The argument allows those who wish to belittle the work of some to do so without facing up to the fact they are also criticising the hard work of individuals.
So strong is this view – they’re doing it because they have to, not because they want to – that the NUJ’s Local News Matters campaign chose to focus on the danger of ‘mundane’ articles, rather than any number of real threats to local journalism – shift of ad spend, dominance of algorithms, political attempts to undermine news and so on – when launching its campaign:
Imagine the RMT splitting its members into two camps: Those who drive important train services – such as those subsidised because they don’t turn a profit – and those who drive the profitable ones, which are packed to the rafters.

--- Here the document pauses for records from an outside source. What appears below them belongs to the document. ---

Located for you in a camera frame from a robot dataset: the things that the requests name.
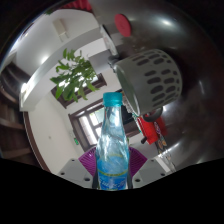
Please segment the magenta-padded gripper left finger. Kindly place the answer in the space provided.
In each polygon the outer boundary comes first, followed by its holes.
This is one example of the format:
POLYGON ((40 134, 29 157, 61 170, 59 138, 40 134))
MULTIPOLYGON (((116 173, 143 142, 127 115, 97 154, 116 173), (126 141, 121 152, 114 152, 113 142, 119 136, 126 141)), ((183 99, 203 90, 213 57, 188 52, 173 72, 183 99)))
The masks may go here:
POLYGON ((97 189, 96 148, 86 151, 78 159, 69 159, 58 176, 84 188, 97 189))

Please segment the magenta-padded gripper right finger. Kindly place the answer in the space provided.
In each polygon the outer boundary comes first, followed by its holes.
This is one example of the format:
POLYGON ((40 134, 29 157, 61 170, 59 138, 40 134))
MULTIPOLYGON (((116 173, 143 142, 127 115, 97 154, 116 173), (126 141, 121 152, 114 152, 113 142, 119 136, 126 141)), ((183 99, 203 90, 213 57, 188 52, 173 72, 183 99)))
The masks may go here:
POLYGON ((140 188, 167 175, 167 166, 157 157, 147 159, 130 147, 128 187, 140 188))

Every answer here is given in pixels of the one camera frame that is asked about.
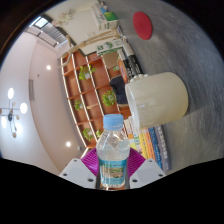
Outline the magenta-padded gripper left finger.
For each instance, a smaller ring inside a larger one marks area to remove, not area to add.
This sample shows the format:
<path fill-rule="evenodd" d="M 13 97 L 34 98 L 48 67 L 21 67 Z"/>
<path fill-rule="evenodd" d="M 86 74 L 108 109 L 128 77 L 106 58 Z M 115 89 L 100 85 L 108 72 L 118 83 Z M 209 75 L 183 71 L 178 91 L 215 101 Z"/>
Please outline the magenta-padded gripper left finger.
<path fill-rule="evenodd" d="M 81 159 L 73 158 L 60 173 L 60 177 L 78 186 L 95 189 L 99 172 L 99 161 L 95 149 Z"/>

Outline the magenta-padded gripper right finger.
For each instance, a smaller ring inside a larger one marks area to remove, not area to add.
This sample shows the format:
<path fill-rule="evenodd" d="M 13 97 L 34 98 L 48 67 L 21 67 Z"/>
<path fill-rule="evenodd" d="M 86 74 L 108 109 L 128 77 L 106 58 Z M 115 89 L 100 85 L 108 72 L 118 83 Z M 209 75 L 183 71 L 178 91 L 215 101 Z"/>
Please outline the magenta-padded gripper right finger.
<path fill-rule="evenodd" d="M 130 149 L 127 159 L 127 176 L 129 188 L 135 189 L 146 186 L 166 176 L 153 159 L 145 159 L 134 149 Z"/>

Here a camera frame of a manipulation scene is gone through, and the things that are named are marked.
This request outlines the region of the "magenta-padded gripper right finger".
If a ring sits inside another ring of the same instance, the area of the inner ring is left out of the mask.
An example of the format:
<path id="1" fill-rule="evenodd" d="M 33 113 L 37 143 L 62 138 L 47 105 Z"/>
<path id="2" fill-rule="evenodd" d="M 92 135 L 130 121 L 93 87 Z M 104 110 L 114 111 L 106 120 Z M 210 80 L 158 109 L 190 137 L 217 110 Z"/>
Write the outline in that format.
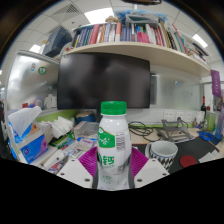
<path id="1" fill-rule="evenodd" d="M 131 189 L 146 186 L 168 175 L 168 171 L 157 159 L 148 159 L 139 150 L 132 148 L 129 171 Z"/>

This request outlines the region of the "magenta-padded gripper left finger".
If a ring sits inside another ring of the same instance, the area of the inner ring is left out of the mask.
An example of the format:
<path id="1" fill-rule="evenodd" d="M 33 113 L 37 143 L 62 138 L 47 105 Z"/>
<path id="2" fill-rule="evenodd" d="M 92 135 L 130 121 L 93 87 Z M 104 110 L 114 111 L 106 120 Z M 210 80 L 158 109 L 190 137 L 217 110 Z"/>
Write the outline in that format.
<path id="1" fill-rule="evenodd" d="M 78 159 L 70 159 L 58 176 L 83 188 L 96 186 L 97 148 L 94 147 Z"/>

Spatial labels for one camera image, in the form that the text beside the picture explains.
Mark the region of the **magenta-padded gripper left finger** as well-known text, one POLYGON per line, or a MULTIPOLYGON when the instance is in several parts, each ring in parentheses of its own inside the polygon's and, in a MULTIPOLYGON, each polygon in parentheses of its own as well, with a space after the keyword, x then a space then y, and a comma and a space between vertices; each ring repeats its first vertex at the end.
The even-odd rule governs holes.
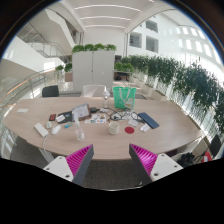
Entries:
POLYGON ((44 170, 81 186, 93 155, 93 145, 90 144, 66 157, 58 156, 44 170))

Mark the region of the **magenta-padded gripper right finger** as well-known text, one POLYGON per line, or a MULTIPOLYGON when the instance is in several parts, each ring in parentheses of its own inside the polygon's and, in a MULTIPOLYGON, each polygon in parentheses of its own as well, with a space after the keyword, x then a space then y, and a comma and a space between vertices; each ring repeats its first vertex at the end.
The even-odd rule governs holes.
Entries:
POLYGON ((129 145, 129 155, 133 160, 142 186, 182 169, 182 166, 166 154, 157 155, 134 144, 129 145))

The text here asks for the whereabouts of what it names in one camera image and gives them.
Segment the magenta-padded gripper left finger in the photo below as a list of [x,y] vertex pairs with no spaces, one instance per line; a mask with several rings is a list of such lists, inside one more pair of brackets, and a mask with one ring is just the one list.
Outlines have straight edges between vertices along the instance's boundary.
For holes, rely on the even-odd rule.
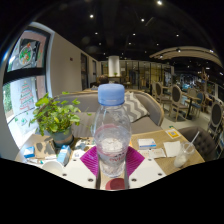
[[62,172],[62,177],[81,187],[95,189],[99,173],[96,147],[88,151],[75,150]]

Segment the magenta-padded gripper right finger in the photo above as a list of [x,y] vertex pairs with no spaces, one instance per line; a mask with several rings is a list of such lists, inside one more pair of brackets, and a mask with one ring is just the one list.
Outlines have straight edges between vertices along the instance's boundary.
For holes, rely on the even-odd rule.
[[145,158],[137,150],[128,147],[126,154],[126,176],[130,189],[140,188],[166,176],[157,162]]

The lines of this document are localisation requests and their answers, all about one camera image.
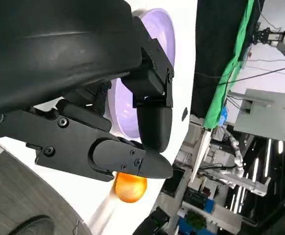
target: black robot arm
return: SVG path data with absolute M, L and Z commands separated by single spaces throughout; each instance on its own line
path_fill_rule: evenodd
M 53 11 L 37 14 L 46 5 Z M 8 6 L 18 11 L 11 14 Z M 113 179 L 112 171 L 172 176 L 170 163 L 160 153 L 171 133 L 174 70 L 158 40 L 131 16 L 127 3 L 0 0 L 0 12 L 0 137 L 36 149 L 38 165 L 102 181 Z M 22 28 L 26 17 L 31 28 Z M 39 21 L 46 19 L 46 25 Z M 11 30 L 16 23 L 20 25 Z M 53 32 L 42 33 L 44 27 Z M 56 27 L 66 32 L 54 33 Z M 142 145 L 110 134 L 111 122 L 102 115 L 106 85 L 117 77 L 133 93 Z M 74 100 L 71 94 L 84 87 L 99 87 L 90 96 L 100 105 L 94 102 L 88 108 Z M 104 96 L 99 95 L 103 87 Z M 59 96 L 65 99 L 57 110 L 33 108 Z

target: white wall
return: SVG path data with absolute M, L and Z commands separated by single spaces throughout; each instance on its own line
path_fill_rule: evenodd
M 285 30 L 285 0 L 266 0 L 262 13 L 275 27 L 282 27 Z M 261 16 L 259 22 L 261 22 L 261 28 L 271 27 Z M 285 60 L 285 57 L 276 48 L 257 44 L 252 46 L 251 52 L 251 58 L 248 59 L 249 61 L 247 61 L 237 79 L 285 67 L 285 61 L 252 61 L 259 59 Z M 285 93 L 285 71 L 237 82 L 233 85 L 231 91 L 244 94 L 247 88 Z M 238 109 L 231 104 L 228 105 L 228 108 L 229 116 L 227 121 L 235 123 Z

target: orange
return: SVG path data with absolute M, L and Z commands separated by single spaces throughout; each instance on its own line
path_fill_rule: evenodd
M 123 202 L 137 202 L 144 195 L 146 189 L 146 178 L 120 172 L 118 173 L 115 183 L 115 193 Z

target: cable
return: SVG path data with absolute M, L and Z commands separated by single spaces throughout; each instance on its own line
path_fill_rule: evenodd
M 231 101 L 230 99 L 228 99 L 228 101 L 229 101 L 231 104 L 233 104 L 233 106 L 234 106 L 235 108 L 237 108 L 237 109 L 239 109 L 239 110 L 241 110 L 241 111 L 244 111 L 244 112 L 245 112 L 245 110 L 244 110 L 244 109 L 241 109 L 241 108 L 240 108 L 240 106 L 238 106 L 238 104 L 237 104 L 237 103 L 233 103 L 233 101 Z
M 285 68 L 278 69 L 278 70 L 273 70 L 273 71 L 270 71 L 270 72 L 265 72 L 265 73 L 254 75 L 254 76 L 251 76 L 251 77 L 245 77 L 245 78 L 242 78 L 242 79 L 239 79 L 239 80 L 235 80 L 235 81 L 222 82 L 222 83 L 217 84 L 217 86 L 221 86 L 221 85 L 225 85 L 225 84 L 229 84 L 229 83 L 235 83 L 235 82 L 248 80 L 248 79 L 252 79 L 252 78 L 256 78 L 256 77 L 261 77 L 261 76 L 265 76 L 265 75 L 272 74 L 272 73 L 279 72 L 279 71 L 283 71 L 283 70 L 285 70 Z
M 206 165 L 204 167 L 200 167 L 199 169 L 201 169 L 201 170 L 207 170 L 207 169 L 233 169 L 235 167 L 236 167 L 236 165 L 226 166 L 226 165 L 223 165 L 222 163 L 214 163 L 214 164 L 211 164 L 211 165 Z
M 227 169 L 233 169 L 235 167 L 236 167 L 236 165 L 231 165 L 231 166 L 211 166 L 211 167 L 199 168 L 199 169 L 201 169 L 201 170 L 209 170 L 209 169 L 227 170 Z
M 266 69 L 262 69 L 262 68 L 250 66 L 250 65 L 245 65 L 245 67 L 247 67 L 247 68 L 252 68 L 252 69 L 257 69 L 257 70 L 262 70 L 262 71 L 271 71 L 271 70 L 266 70 Z
M 285 60 L 263 60 L 263 59 L 259 59 L 259 60 L 247 60 L 248 61 L 252 61 L 252 62 L 256 62 L 256 61 L 263 61 L 263 62 L 278 62 L 278 61 L 283 61 L 285 62 Z
M 241 106 L 237 104 L 236 101 L 234 101 L 230 96 L 228 97 L 228 99 L 230 99 L 234 104 L 236 104 L 239 108 L 241 108 Z
M 201 76 L 204 76 L 204 77 L 222 78 L 222 77 L 226 77 L 226 76 L 228 76 L 228 75 L 231 75 L 233 71 L 229 72 L 228 74 L 222 75 L 222 76 L 210 76 L 210 75 L 207 75 L 207 74 L 201 73 L 201 72 L 195 72 L 195 74 L 198 74 L 198 75 L 201 75 Z
M 232 99 L 237 99 L 237 100 L 245 100 L 245 99 L 243 99 L 243 98 L 236 98 L 236 97 L 231 96 L 231 95 L 228 95 L 228 97 L 230 97 L 230 98 L 232 98 Z
M 262 12 L 261 12 L 261 8 L 260 8 L 260 0 L 258 0 L 258 8 L 259 8 L 259 13 L 260 13 L 260 15 L 264 18 L 264 20 L 269 24 L 269 25 L 271 25 L 273 28 L 275 28 L 276 30 L 278 30 L 278 31 L 281 31 L 281 27 L 280 28 L 277 28 L 277 27 L 275 27 L 273 24 L 271 24 L 267 19 L 266 19 L 266 17 L 264 17 L 264 15 L 262 14 Z
M 214 165 L 218 165 L 218 164 L 220 164 L 221 166 L 223 166 L 222 163 L 214 163 L 214 164 L 210 164 L 210 165 L 203 166 L 203 167 L 201 167 L 201 168 L 206 168 L 206 167 L 210 167 L 210 166 L 214 166 Z

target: purple bowl
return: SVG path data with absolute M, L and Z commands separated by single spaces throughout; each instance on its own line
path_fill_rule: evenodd
M 151 38 L 157 38 L 170 62 L 175 62 L 175 36 L 172 20 L 162 9 L 143 12 L 140 18 Z M 133 108 L 133 95 L 123 85 L 121 79 L 112 81 L 108 91 L 108 103 L 115 131 L 121 132 L 128 139 L 139 138 L 137 112 Z

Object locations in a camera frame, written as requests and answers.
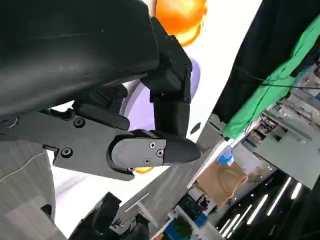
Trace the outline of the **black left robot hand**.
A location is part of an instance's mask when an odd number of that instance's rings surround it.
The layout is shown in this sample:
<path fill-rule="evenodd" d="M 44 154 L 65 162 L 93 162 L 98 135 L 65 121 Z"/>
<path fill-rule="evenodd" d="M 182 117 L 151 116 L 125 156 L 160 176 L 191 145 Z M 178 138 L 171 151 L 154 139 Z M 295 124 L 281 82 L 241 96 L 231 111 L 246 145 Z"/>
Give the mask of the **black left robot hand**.
<path fill-rule="evenodd" d="M 56 167 L 129 181 L 201 157 L 192 63 L 140 0 L 3 0 L 0 135 Z"/>

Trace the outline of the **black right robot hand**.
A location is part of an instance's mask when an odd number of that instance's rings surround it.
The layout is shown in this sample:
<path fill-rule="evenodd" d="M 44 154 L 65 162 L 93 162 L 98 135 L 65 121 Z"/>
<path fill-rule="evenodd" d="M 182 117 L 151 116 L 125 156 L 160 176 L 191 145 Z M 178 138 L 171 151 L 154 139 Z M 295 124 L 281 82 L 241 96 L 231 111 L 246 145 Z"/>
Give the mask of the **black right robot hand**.
<path fill-rule="evenodd" d="M 71 233 L 70 240 L 148 240 L 149 221 L 141 214 L 135 217 L 135 226 L 123 233 L 110 228 L 122 201 L 107 192 L 96 206 L 83 218 Z"/>

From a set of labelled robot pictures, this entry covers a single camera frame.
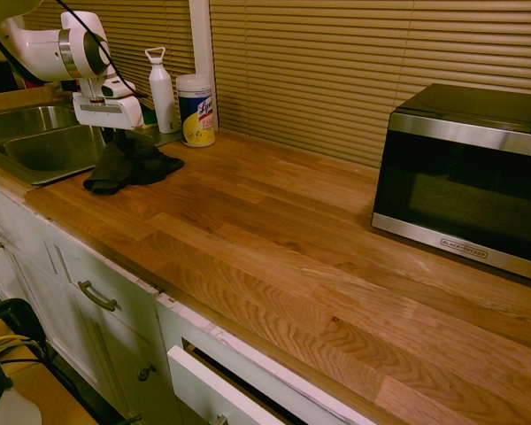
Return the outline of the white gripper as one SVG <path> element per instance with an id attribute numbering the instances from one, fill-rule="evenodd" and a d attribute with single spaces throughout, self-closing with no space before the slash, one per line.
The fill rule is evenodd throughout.
<path id="1" fill-rule="evenodd" d="M 131 142 L 124 129 L 140 128 L 143 125 L 142 109 L 136 97 L 106 98 L 93 102 L 82 93 L 73 93 L 73 108 L 76 119 L 82 125 L 117 128 L 113 139 L 121 149 L 130 149 Z"/>

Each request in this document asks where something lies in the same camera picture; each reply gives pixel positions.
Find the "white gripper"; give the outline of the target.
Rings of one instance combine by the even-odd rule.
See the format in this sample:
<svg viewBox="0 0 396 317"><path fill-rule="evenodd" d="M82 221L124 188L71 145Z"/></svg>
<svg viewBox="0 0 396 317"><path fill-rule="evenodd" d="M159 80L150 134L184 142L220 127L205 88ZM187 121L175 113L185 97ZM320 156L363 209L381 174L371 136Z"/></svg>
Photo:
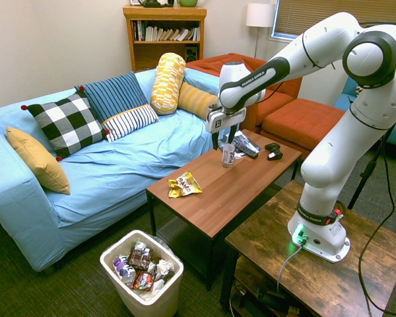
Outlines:
<svg viewBox="0 0 396 317"><path fill-rule="evenodd" d="M222 129L230 127L230 131L227 137L227 142L232 144L235 133L238 129L238 124L243 122L246 118L246 109L233 113L227 114L226 109L217 104L213 104L208 107L208 114L206 120L206 130L212 133L213 149L218 149L218 132Z"/></svg>

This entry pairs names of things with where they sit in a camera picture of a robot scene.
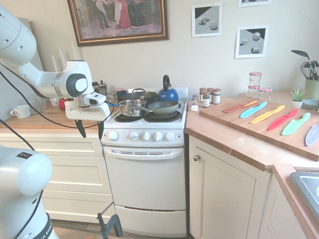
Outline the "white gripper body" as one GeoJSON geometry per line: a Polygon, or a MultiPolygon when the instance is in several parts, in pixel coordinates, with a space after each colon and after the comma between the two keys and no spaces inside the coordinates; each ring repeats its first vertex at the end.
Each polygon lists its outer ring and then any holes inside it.
{"type": "Polygon", "coordinates": [[[107,103],[81,108],[72,101],[65,102],[66,116],[70,120],[103,121],[110,115],[107,103]]]}

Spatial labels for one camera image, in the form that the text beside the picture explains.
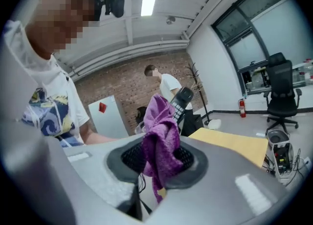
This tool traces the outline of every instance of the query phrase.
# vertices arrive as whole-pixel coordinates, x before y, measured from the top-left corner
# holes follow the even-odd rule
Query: baseboard
[[[304,109],[298,109],[298,113],[310,113],[313,112],[313,108],[304,108]],[[208,114],[212,113],[236,113],[240,114],[239,110],[213,110],[210,111]],[[248,110],[246,111],[247,114],[268,114],[266,110]]]

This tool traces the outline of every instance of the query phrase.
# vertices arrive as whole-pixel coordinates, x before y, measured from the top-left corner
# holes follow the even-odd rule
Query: fire extinguisher
[[[245,107],[245,101],[244,99],[240,99],[238,101],[238,105],[239,105],[239,110],[240,110],[240,116],[241,118],[245,118],[246,117],[246,107]]]

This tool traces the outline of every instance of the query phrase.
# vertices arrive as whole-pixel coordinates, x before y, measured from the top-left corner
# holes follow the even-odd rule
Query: black pants
[[[181,135],[190,136],[197,131],[193,110],[185,110],[184,125],[182,127]]]

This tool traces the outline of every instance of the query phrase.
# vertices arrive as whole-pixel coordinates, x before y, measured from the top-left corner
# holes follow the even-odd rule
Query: power outlet
[[[307,167],[307,169],[308,169],[309,171],[311,171],[311,169],[312,169],[312,162],[311,162],[311,160],[310,160],[309,157],[306,157],[306,158],[304,159],[304,163],[305,163],[305,166]]]

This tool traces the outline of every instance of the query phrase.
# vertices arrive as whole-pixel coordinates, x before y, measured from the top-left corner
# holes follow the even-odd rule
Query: white t-shirt
[[[162,81],[160,84],[160,90],[161,90],[161,94],[162,96],[168,100],[169,102],[171,102],[174,98],[174,94],[171,92],[171,90],[174,89],[181,89],[182,86],[179,83],[179,81],[172,75],[170,74],[162,74]],[[191,103],[189,103],[186,107],[187,110],[191,110],[192,109],[192,105]]]
[[[79,127],[89,117],[69,75],[57,64],[53,55],[48,61],[37,55],[21,22],[7,22],[3,29],[2,42],[8,50],[7,56],[10,56],[5,59],[16,59],[16,66],[21,66],[27,72],[23,76],[30,76],[37,83],[35,92],[28,94],[33,94],[31,99],[21,99],[28,104],[26,103],[23,113],[19,114],[19,121],[41,129],[46,136],[58,138],[62,147],[83,145]],[[25,85],[23,90],[31,88]],[[19,97],[18,92],[12,97]],[[7,105],[6,107],[12,108],[9,102]]]

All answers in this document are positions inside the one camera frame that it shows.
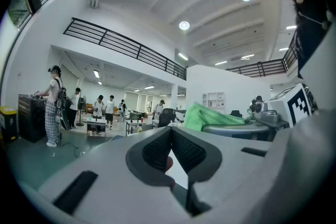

My experience is somewhat different. The people writing popular, audience-led articles are some of the smartest journalists I’ve met. Smart – and proud about what they do. They’re the people who study analytics, observe what is going on around them on the internet, and craft stories based on what they think people will want to read about.
Their role in the newsroom isn’t just to provide the financial income on which public interest journalism can have the freedom to explore. The best public interest journalists I know – I’m lucky to work with many of them – don’t sniff at the work their colleagues are doing, they seek to learn from it.
How to pitch the story, how to sell it, how to present it, where to share it, how to engage readers in it.
The Coronavirus pandemic has hopefully reminded people of the importance of local journalism and the role it can play in their lives. At Reach, the company I work for, not only did we see a record spike in audiences in March, we retained it in April too, as readers moved from reading just about Coronavirus to lots of other things too.
It’s arguable that local political journalism has never been as well read. But we shouldn’t assume that’s because readers have suddenly had some back-to-the-80s-must-buy-a-paper-and-make-myself-an-informed-civic-citizen moment. That’s the crackers conventional wisdom creeping in again. The civic journalism which is making an impact is the journalism which being told in a way which is designed to engage readers.
At this moment in time, we should be embracing our ability to connect with readers through the things they want to know about, and use it as an opportunity to talk to them about the things we feel they should care about too.
What we write shouldn’t be about supporting our sense of self worth, but about providing something of worth to our readers. Page views provide a proxy for the latter, so long as it’s supported by other evidence, such as social sharing and active engaged time on page.
Indeed, low readership isn’t a mark of quality journalism either – or at least, it shouldn’t be if we want quality journalism – that is researched, accurate journalism whatever the subject – to survive.
Like it or not, what I’m seeing at the moment is that the work some like to sneer at is actually helping sustain local journalism at the very moment local communities really need it.